Work request: Every entry should be returned unchanged, with the pictures omitted.

Records from a collection
□ □ □ □

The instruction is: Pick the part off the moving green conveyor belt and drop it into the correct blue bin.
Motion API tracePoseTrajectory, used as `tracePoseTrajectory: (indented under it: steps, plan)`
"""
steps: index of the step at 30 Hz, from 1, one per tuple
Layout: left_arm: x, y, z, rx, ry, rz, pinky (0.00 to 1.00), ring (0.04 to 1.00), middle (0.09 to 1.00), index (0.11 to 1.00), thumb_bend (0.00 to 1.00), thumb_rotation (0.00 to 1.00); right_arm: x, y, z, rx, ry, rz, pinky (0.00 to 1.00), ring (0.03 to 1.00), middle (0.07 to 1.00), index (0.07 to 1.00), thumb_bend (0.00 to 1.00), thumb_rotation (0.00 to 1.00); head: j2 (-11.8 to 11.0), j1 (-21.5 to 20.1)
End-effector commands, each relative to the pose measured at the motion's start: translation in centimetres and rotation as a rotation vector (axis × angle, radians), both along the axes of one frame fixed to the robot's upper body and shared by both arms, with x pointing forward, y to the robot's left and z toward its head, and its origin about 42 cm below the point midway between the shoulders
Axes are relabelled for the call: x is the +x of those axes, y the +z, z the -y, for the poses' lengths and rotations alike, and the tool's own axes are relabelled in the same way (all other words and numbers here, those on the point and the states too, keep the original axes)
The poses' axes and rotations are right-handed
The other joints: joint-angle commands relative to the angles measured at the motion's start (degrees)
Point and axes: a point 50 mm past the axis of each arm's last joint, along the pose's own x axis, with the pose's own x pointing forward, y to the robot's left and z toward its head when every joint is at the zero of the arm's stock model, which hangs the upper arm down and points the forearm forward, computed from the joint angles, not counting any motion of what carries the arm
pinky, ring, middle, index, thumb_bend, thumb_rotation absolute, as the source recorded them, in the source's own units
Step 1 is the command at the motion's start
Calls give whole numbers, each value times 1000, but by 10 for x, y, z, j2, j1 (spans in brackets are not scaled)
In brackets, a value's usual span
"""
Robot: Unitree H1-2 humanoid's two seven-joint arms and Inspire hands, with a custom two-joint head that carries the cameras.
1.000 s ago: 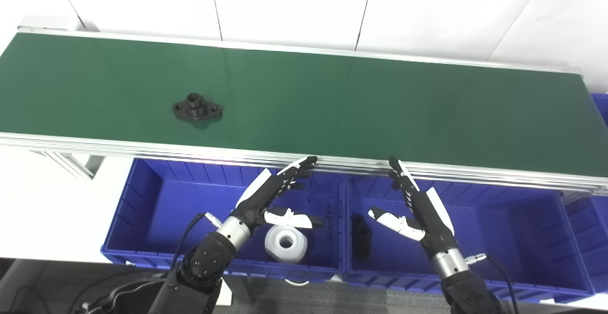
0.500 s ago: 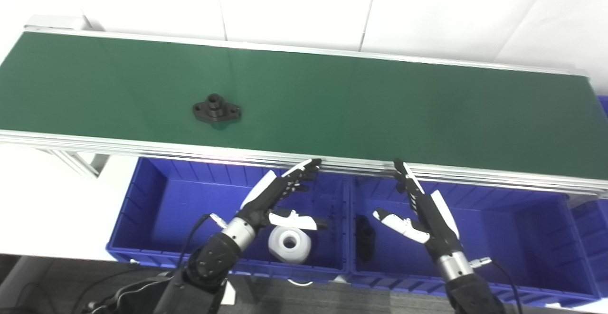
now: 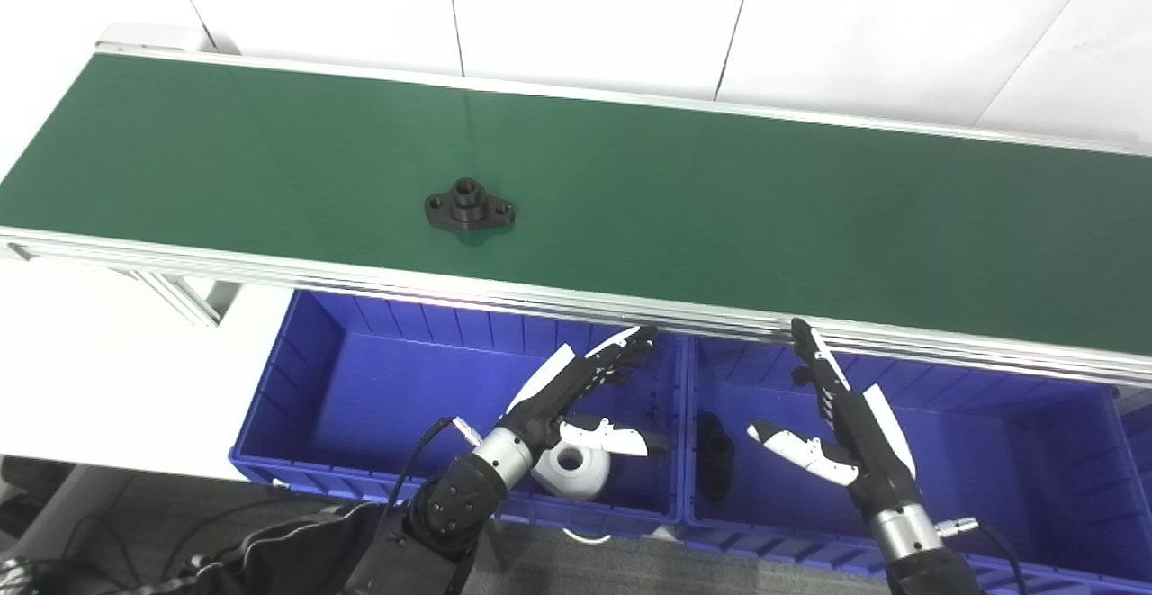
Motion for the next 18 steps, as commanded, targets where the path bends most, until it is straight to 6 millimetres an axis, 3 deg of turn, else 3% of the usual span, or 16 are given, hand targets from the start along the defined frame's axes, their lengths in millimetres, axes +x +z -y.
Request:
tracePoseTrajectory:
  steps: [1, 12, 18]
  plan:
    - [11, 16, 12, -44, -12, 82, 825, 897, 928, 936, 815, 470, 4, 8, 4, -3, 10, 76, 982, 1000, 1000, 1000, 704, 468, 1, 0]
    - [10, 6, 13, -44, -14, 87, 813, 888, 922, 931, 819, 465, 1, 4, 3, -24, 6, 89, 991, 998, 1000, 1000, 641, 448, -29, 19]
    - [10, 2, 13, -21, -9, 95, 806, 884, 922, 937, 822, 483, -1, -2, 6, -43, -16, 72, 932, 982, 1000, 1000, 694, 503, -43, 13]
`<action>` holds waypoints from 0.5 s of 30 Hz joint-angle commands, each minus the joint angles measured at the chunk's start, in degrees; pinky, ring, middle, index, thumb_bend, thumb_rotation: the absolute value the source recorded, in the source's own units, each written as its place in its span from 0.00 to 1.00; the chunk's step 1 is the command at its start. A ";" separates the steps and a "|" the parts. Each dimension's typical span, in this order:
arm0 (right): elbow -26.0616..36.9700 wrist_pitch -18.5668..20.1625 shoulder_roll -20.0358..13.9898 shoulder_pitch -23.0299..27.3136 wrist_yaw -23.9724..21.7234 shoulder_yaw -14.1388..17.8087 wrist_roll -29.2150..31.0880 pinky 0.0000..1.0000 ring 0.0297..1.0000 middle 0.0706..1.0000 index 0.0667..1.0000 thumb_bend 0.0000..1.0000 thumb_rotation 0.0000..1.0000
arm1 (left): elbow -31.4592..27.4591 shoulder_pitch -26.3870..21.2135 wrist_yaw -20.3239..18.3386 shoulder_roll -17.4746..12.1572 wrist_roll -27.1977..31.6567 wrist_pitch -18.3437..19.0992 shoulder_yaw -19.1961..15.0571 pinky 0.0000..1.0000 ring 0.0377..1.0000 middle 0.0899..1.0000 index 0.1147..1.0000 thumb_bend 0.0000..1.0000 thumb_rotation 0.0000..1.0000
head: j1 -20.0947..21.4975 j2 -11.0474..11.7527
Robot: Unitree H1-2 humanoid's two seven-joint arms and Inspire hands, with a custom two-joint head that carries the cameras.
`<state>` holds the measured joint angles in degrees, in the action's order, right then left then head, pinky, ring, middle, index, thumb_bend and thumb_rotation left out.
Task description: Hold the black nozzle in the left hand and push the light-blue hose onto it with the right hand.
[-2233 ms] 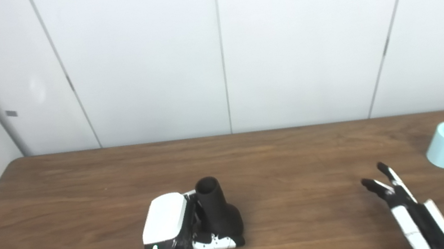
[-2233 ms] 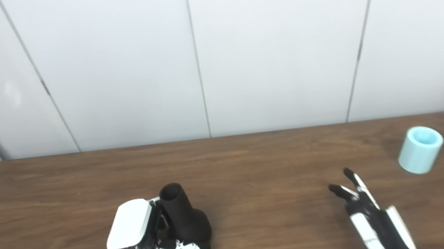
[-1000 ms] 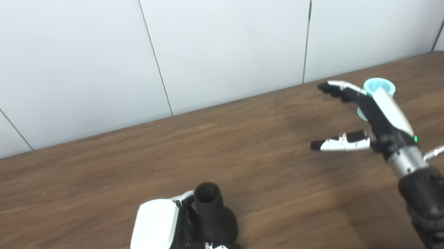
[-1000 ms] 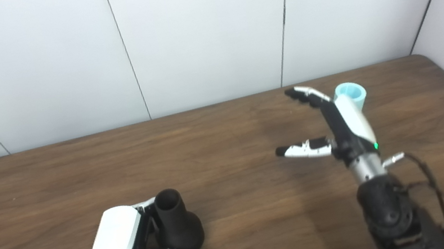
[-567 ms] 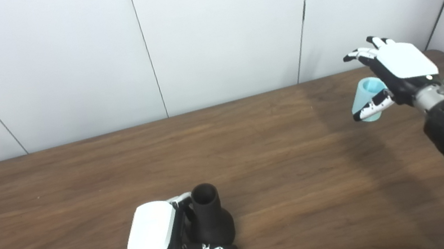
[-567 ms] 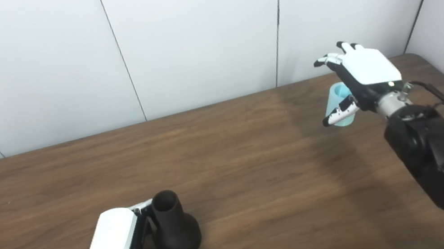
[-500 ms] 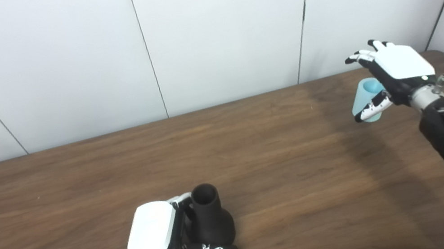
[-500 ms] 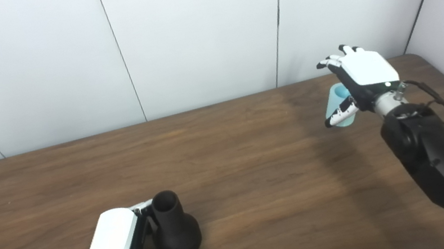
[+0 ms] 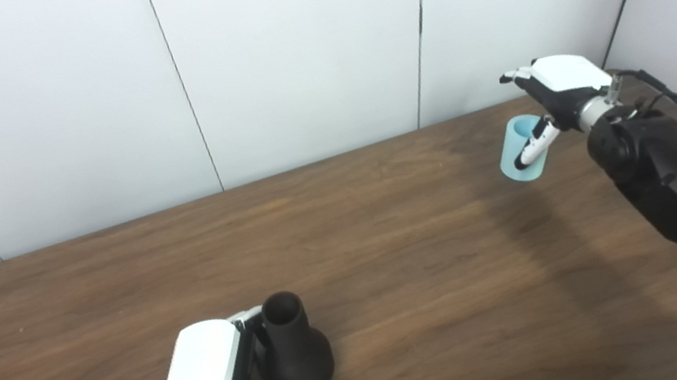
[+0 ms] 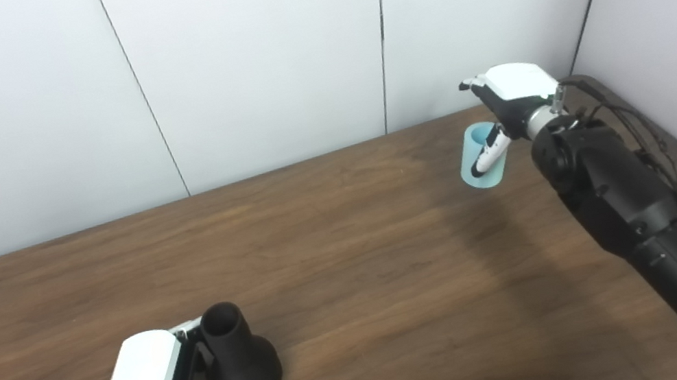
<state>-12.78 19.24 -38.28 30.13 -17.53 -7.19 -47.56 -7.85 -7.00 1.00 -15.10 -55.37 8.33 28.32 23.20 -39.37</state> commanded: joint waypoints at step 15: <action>-2.41 -0.65 -1.53 3.12 1.16 -1.32 3.64 0.63 0.72 0.77 0.81 0.94 0.13 | 2.65 2.78 -7.08 -0.65 0.94 0.72 1.02 0.35 0.44 0.46 0.38 0.48 0.00 | -0.08 -0.28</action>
<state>-16.23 18.93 -37.31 30.63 -16.89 -8.86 -44.03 -7.99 -7.31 -0.26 -15.09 -55.36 8.34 28.01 23.12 -39.64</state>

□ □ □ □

Written response:
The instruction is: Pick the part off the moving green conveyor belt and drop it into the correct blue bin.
Motion API tracePoseTrajectory, used as `tracePoseTrajectory: (indented under it: steps, plan)`
"""
steps: index of the step at 30 Hz, from 1, one per tuple
Layout: left_arm: x, y, z, rx, ry, rz, pinky (0.00 to 1.00), ring (0.04 to 1.00), middle (0.09 to 1.00), index (0.11 to 1.00), thumb_bend (0.00 to 1.00), thumb_rotation (0.00 to 1.00); right_arm: x, y, z, rx, ry, rz, pinky (0.00 to 1.00), ring (0.03 to 1.00), middle (0.07 to 1.00), index (0.07 to 1.00), thumb_bend (0.00 to 1.00), thumb_rotation (0.00 to 1.00); head: j2 (-11.8 to 11.0), j1 (-21.5 to 20.1)
End-effector commands, each relative to the pose measured at the motion's start: translation in centimetres and rotation as a rotation vector (axis × angle, radians), both along the axes of one frame fixed to the robot's upper body and shared by both arms, with x pointing forward, y to the robot's left and z toward its head, and its origin about 42 cm below the point midway between the shoulders
Axes are relabelled for the call: x is the +x of those axes, y the +z, z the -y, for the poses' lengths and rotations alike, and the tool's own axes are relabelled in the same way (all other words and numbers here, those on the point and the states too, keep the original axes)
The poses' axes and rotations are right-handed
The other joints: joint-angle commands relative to the angles measured at the motion's start (degrees)
Point and axes: a point 50 mm past the axis of each arm's last joint, along the pose's own x axis, with the pose's own x pointing forward, y to the robot's left and z toward its head when every joint is at the zero of the arm's stock model, which hangs the upper arm down and points the forearm forward, computed from the joint angles, not counting any motion of what carries the arm
pinky, ring, middle, index, thumb_bend, thumb_rotation absolute, as the source recorded them, in the source's own units
Step 1 is the command at the motion's start
Calls give whole numbers, each value times 1000, but by 10 for x, y, z, j2, j1 (spans in brackets are not scaled)
In brackets, a value's usual span
"""
Robot: Unitree H1-2 humanoid's two seven-joint arms and Inspire hands, with a custom two-joint head that carries the cameras.
1.000 s ago: 
0.500 s ago: 
now: 
Motion for the next 18 steps, as commanded, targets where the path bends most, until it is straight to 6 millimetres an axis, 3 deg of turn, else 3% of the usual span, or 16 are given, hand targets from the start along the defined frame's axes, their lengths in millimetres, axes +x +z -y.
Request:
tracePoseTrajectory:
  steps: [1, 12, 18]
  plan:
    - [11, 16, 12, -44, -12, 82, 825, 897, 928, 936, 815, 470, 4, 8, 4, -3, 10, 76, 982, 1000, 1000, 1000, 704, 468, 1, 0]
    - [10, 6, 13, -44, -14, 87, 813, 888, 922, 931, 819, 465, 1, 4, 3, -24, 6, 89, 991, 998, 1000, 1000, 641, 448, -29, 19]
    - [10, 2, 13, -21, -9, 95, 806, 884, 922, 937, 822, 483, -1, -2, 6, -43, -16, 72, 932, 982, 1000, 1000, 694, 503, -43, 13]
`<action>` holds waypoints from 0.5 s of 30 Hz joint-angle commands, each minus the joint angles measured at the chunk's start, in degrees; pinky, ring, middle, index, thumb_bend, thumb_rotation: the absolute value the source recorded, in the source's own units, each written as its place in its span from 0.00 to 1.00; the chunk's step 1 is the command at its start. A ";" separates the steps and a "|" the parts. Each dimension's typical span, in this order:
arm0 (right): elbow -26.0616..36.9700 wrist_pitch -18.5668..20.1625 shoulder_roll -20.0358..13.9898 shoulder_pitch -23.0299..27.3136 wrist_yaw -23.9724..21.7234 shoulder_yaw -14.1388..17.8087 wrist_roll -29.2150..31.0880 pinky 0.0000..1.0000 ring 0.0297..1.0000 middle 0.0706..1.0000 index 0.0667..1.0000 thumb_bend 0.0000..1.0000 thumb_rotation 0.0000..1.0000
arm1 (left): elbow -31.4592..27.4591 shoulder_pitch -26.3870..21.2135 wrist_yaw -20.3239..18.3386 shoulder_roll -17.4746..12.1572 wrist_roll -27.1977..31.6567 wrist_pitch -18.3437..19.0992 shoulder_yaw -19.1961..15.0571 pinky 0.0000..1.0000 ring 0.0377..1.0000 middle 0.0899..1.0000 index 0.1147..1.0000 thumb_bend 0.0000..1.0000 thumb_rotation 0.0000..1.0000
head: j1 -20.0947..21.4975 j2 -11.0474..11.7527
Robot: Unitree H1-2 humanoid's two seven-joint arms and Inspire hands, with a custom two-joint head that carries the cameras.
`<state>` holds the measured joint angles in degrees, in the action's order, right then left then head, pinky, ring, middle, index, thumb_bend and thumb_rotation left out.
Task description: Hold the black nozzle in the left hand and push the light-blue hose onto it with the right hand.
[-2233 ms] 
[-2233 ms] 
[-1000 ms] 
[-1000 ms] 
[-567 ms] 
[-567 ms] 
[-500 ms] 
[-500 ms] 
[+0 ms] 
[+0 ms] 
<state>-12.78 19.24 -38.28 30.13 -17.53 -7.19 -47.56 -7.85 -7.00 1.00 -15.10 -55.37 8.33 28.32 23.20 -39.37</state> commanded: joint waypoints at step 15: <action>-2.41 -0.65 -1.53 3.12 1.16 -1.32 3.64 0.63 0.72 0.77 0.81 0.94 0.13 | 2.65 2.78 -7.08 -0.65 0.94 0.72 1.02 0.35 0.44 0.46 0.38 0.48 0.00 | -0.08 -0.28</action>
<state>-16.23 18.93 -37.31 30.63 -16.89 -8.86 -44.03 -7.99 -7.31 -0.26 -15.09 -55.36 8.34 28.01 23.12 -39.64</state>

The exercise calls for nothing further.